Credit: NASA/JPL-Caltech

The rover’s Mastcam will take individual pictures of the ChemCam targets on Arlberg and Caribou Lake, plus small stereo mosaics of Simar and “Hawk Ridge” to help measure the orientation of the veins and layers seen there, Anderson reports.

MAHLI dust check

Mastcam will then make some observations of the Sun and the distant crater rim to measure the dust in the atmosphere and the robot’s Mars Descent Imager (MARDI) was set to take an image of the ground underneath the rover.

Later in the afternoon on Sol 2090, Anderson adds, Mastcam was slated to take images of the rover’s Mars Hand Lens Imager (MAHLI) to make sure it isn’t getting too dusty. APXS will then make two measurements: one on “Hunter Lake” and another on Caribou Lake.

Curiosity Navcam Left B image acquired on Sol 2092, June 25, 2018.
Credit: NASA/JPL-Caltech

Rover drive

On Sol 2091, the plan was to start first thing in the morning with Mastcam and Navcam atmospheric measurements of dust and searches for clouds. Later in the morning, Curiosity was to repeat some of the dust observations and Mastcam was on tap to take pictures of “Clappers,” Hunter Lake, and Caribou Lake.
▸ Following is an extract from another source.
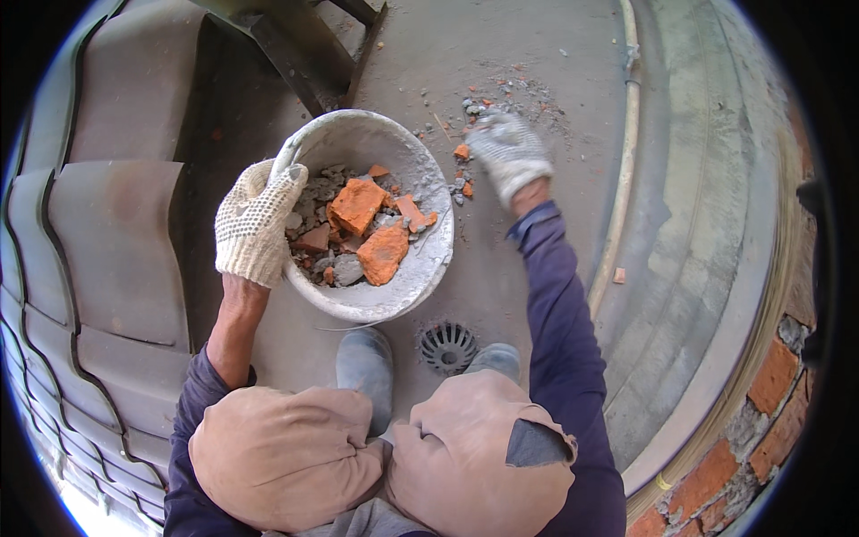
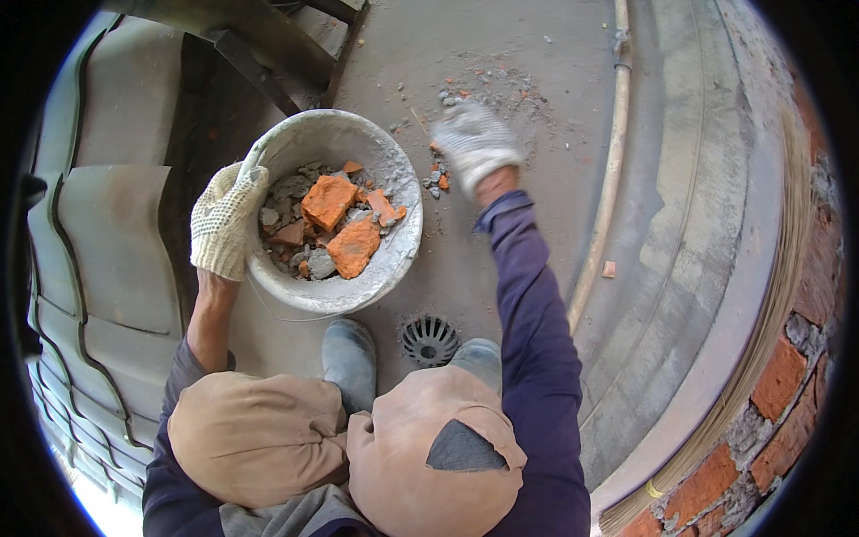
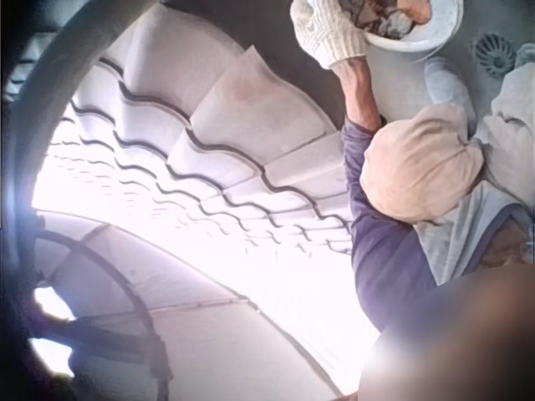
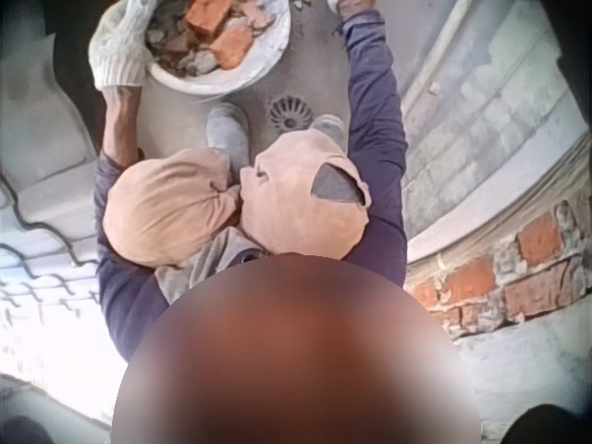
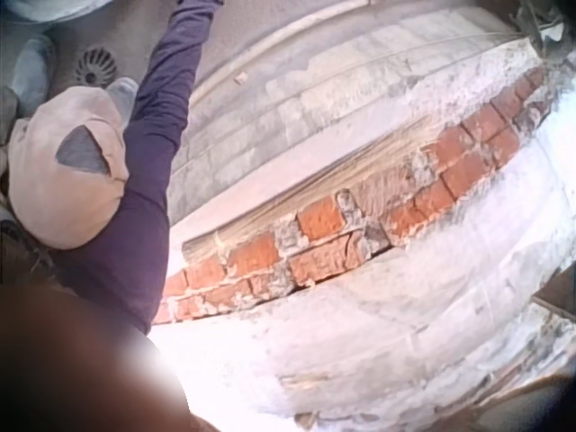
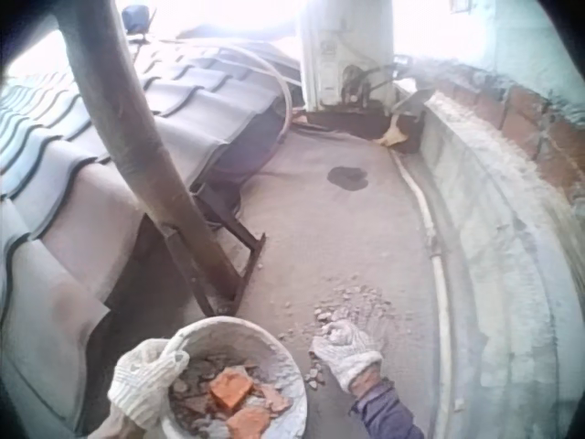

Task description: The person sweeps debris on a rooftop using a straw broom and collects broken bricks and dust into a white bucket. They repeatedly sweep, pick up debris by hand, and place it into the bucket.

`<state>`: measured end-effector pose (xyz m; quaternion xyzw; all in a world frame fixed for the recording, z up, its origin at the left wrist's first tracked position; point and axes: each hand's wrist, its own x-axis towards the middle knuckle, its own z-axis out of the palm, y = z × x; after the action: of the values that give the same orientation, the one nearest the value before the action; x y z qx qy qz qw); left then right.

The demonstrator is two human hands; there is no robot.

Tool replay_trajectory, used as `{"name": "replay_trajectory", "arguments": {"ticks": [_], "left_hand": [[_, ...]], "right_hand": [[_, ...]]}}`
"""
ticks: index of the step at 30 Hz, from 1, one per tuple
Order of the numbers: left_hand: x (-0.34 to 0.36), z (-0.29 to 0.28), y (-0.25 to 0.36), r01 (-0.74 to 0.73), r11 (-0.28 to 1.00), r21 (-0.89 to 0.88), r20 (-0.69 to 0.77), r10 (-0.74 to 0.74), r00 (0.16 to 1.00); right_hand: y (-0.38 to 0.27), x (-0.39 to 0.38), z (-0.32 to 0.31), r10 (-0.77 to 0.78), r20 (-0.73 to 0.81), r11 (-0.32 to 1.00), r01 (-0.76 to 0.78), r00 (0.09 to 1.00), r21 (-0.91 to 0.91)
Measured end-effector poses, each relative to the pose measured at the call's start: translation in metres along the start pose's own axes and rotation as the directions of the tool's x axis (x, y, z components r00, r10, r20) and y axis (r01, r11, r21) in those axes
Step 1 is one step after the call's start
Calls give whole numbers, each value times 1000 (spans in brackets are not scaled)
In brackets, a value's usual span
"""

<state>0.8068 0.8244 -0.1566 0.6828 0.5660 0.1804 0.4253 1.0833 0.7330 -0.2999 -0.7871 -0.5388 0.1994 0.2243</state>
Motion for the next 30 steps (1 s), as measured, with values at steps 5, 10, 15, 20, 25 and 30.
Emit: {"name": "replay_trajectory", "arguments": {"ticks": [5, 10, 15, 20, 25, 30], "left_hand": [[3, 4, 0, -118, 985, 129, -22, 122, 992], [4, 2, -5, -34, 998, 55, -30, 36, 999], [6, 2, -11, -3, 999, -38, -37, 2, 999], [8, 2, -9, 56, 998, -43, -40, -58, 998], [12, -3, -7, 57, 998, -36, -49, -59, 997], [9, -7, -15, 105, 989, -100, -80, -113, 990]], "right_hand": [[-103, -40, 17, -340, 182, 903, 266, 923, 337], [-35, -53, 27, -253, -150, 933, 282, 956, 224], [123, -58, 34, 311, -398, 780, -471, 863, -412], [154, 0, 35, 484, -381, 664, -614, 788, -426], [99, 45, 44, 231, -163, 821, -282, 959, -497], [100, 15, 60, -110, -5, 921, 100, 994, -375]]}}
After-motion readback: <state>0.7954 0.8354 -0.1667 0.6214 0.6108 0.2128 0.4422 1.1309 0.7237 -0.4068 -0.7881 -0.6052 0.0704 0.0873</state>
On Sol 2092, the plan called for use of the Sample Analysis at Mars (SAM) Instrument Suite to make a measurement of the atmospheric composition, and then Navcam was to measure the dust in the atmosphere before a rover drive.

Anderson explains that the drive should go about 92 feet (28 meters), heading back up the slope toward the top of Vera Rubin Ridge.

Checking on Mars Hand Lens Imager (MAHLI) and dust. Curiosity Mastcam Right photo acquired on Sol 2090, June 23, 2018.
Credit: NASA/JPL-Caltech/MSSS

After the drive, Mastcam is scheduled to take another round of atmospheric dust measurements plus normal post-drive imaging, including a documentation image of the ground near the rover.

MARDI was also to take a documentation image, Anderson concludes.

Curiosity Navcam Left B image acquired on Sol 2092, June 25, 2018.